I’m in an advanced state of “how to deal with the dude at the window?”.

For reasons un-bloggable, the living room is currently out of bounds, so I’m holed-up, not unhappily, in the study, surfing the ‘net a little to catch up on some of my favourite, but not every-day sites.  Whilst I browse, the familiar clinking bang hits the wall and the half-creak, half-screech of a man climbing a ladder grows ever louder in my ear.

Sure enough, miliseconds later, armed with cloth and long wipey thing which has no discernable purpose beyond making it look like they’re actually doing something, a man appears at the window.

So now I’m stuck in that awkward zoo-like state of strangeness wherein you don’t know if it’s appropriate to turn and acknowledge him or just to ignore him.  You’re perfectly well aware that he’s there and he knows that you’re aware of it, too.  But where do you look once you’ve turned to look at him?

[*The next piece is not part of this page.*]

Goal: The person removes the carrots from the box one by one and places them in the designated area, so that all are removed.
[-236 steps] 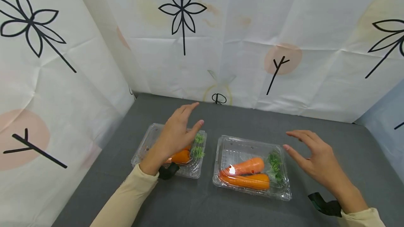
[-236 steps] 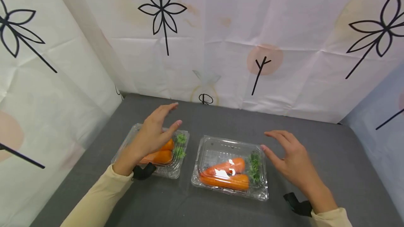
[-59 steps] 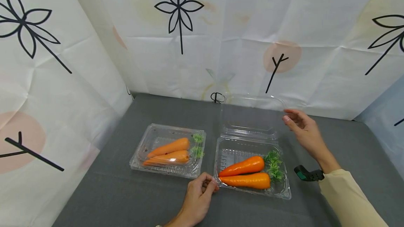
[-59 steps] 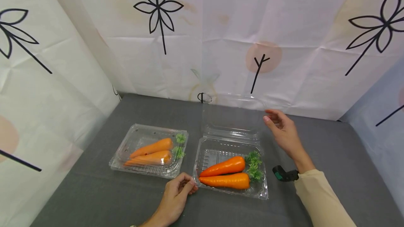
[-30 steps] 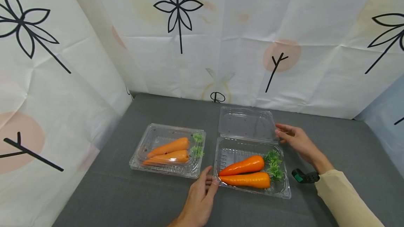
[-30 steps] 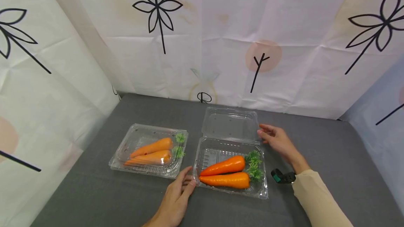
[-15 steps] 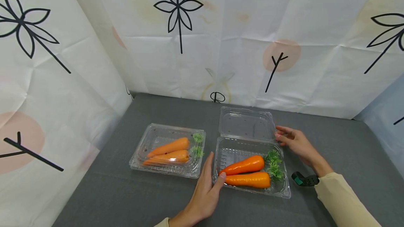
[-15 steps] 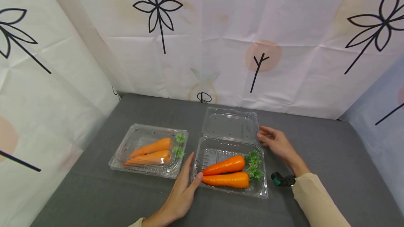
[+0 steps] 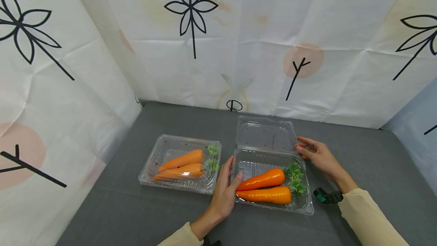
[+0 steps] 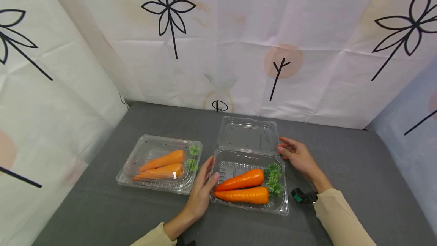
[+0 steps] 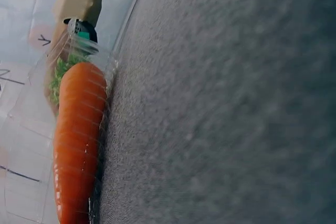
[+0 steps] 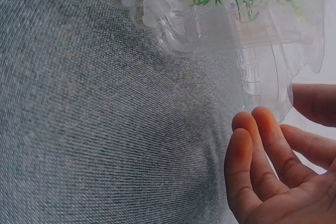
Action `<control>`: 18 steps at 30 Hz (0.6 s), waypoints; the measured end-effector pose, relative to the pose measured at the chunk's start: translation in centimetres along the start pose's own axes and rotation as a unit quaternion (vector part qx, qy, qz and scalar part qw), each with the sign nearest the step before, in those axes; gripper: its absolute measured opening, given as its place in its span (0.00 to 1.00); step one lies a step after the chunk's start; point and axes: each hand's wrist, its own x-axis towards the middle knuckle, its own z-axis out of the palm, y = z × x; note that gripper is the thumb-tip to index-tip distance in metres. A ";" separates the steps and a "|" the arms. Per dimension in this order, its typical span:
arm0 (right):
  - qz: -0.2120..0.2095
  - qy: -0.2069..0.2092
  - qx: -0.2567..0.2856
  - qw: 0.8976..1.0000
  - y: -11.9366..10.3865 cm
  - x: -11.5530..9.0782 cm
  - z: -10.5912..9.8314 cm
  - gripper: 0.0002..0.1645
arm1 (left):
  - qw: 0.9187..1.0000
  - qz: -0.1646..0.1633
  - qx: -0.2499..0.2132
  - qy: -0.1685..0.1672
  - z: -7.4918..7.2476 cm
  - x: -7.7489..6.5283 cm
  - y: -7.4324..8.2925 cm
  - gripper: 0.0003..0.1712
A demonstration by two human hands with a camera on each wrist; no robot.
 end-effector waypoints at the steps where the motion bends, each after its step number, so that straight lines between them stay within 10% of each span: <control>1: 0.000 0.000 -0.001 1.000 0.0 0.0 0.0 0.34 | 1.000 0.002 0.001 0.005 0.1 0.1 -0.1 0.33; 18: 0.013 0.025 0.013 1.000 0.3 -0.4 -0.1 0.35 | 0.994 -0.033 -0.107 0.020 1.1 0.9 -1.0 0.30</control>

If you do acknowledge him, in what way and for how long?  Obviously, being in a first-floor flat, opening the window for a quick “how do you do?” isn’t going to be a warmly welcomed idea, and communicating through double glazing is hard enough when you can wave and shout and point at things, but given his donkey-on-a-pole status with buckets, chamois and wipeys everywhere seems a likely impossibility.

Is it rude to ignore someone who’s closer to you than it’s natural for one man to be to another if they’re not considering amourous relations or celebrating a sporting triumph?  Does the pane of clear sheeting between you justify the pretense of ignorance?

I figure that most people opt not to acknowledge their window cleaners if they have something sufficiently distracting to legitimately hold their attention away from the window (say, writing a blog or performing micro-surgery on a wasp unlucky enough to die slap-bang in the middle of the desk).  This conclusion leads me to believe that if I, being so occupied, were in fact to turn to acknowledge the presence of the ladderman, I would in fact so startle him as to risk his ability to maintain his balance and thus his position some 3 metres off the ground.  Not wishing him to become too prematurely re-aquainted with the earth, I decide on grounds of health and safety to ignore him completely and settle back, contented with my  caring and considered manner in dealing with the problem, into constructing my witticisms.

For some reason, though, I can’t escape the feeling that he’s just climbed down and moved on the next window whilst muttering to his mate, “That miserable git up there has nothing better to do than pull the wings off flies and yet he can’t even muster up a wave while I clean his bleedin’ windows.”